## WHAT YOU HAVE TO DO
Pull every line containing the word "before" out of the material below.

## DATA BELOW
_ _ _ _ _
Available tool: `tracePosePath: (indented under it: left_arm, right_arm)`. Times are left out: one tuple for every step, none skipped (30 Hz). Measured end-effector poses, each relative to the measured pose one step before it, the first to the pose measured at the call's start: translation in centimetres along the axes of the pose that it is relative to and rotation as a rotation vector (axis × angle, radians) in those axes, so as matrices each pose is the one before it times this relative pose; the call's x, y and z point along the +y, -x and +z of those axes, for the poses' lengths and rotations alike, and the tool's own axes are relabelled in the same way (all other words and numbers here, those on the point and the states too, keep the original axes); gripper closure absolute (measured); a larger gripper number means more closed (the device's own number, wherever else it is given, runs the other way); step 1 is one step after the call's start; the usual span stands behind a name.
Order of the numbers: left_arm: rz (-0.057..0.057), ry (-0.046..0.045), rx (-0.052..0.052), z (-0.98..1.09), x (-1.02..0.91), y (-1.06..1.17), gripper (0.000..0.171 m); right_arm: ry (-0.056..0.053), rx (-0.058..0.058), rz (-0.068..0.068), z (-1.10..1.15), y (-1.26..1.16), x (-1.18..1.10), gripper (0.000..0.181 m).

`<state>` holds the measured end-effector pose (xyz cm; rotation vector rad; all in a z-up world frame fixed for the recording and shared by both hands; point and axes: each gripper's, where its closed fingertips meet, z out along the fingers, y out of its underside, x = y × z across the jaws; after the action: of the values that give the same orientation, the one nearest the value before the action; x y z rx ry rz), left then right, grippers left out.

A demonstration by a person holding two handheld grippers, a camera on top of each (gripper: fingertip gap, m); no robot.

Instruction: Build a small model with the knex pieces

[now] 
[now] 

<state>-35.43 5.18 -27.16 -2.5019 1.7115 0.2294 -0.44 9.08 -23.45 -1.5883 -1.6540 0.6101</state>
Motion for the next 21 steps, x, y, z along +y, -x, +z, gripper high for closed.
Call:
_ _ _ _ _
## ANSWER TO THIS EXERCISE
Available tool: `tracePosePath: (indented under it: left_arm, right_arm)`. Times are left out: one tuple for every step, none skipped (30 Hz). Measured end-effector poses, each relative to the measured pose one step before it, the first to the pose measured at the call's start: translation in centimetres along the axes of the pose that it is relative to and rotation as a rotation vector (axis × angle, radians) in those axes, so as matrices each pose is the one before it times this relative pose; the call's x, y and z point along the +y, -x and +z of those axes, for the poses' lengths and rotations alike, and the tool's own axes are relabelled in the same way (all other words and numbers here, those on the point and the states too, keep the original axes); gripper closure absolute (measured); a larger gripper number means more closed (the device's own number, wherever else it is given, runs the other way); step 1 is one step after the call's start; the usual span stands behind a name.
`<state>` holds the measured end-effector pose (xyz cm; rotation vector rad; all in a z-up world frame fixed for the recording and shared by both hands; point and axes: each gripper's, where its closed fingertips meet, z out along the fingers, y out of its underside, x = y × z across the jaws; after the action: of the values that give the same orientation, the one nearest the value before the action; x y z rx ry rz), left then right, grippers left out.

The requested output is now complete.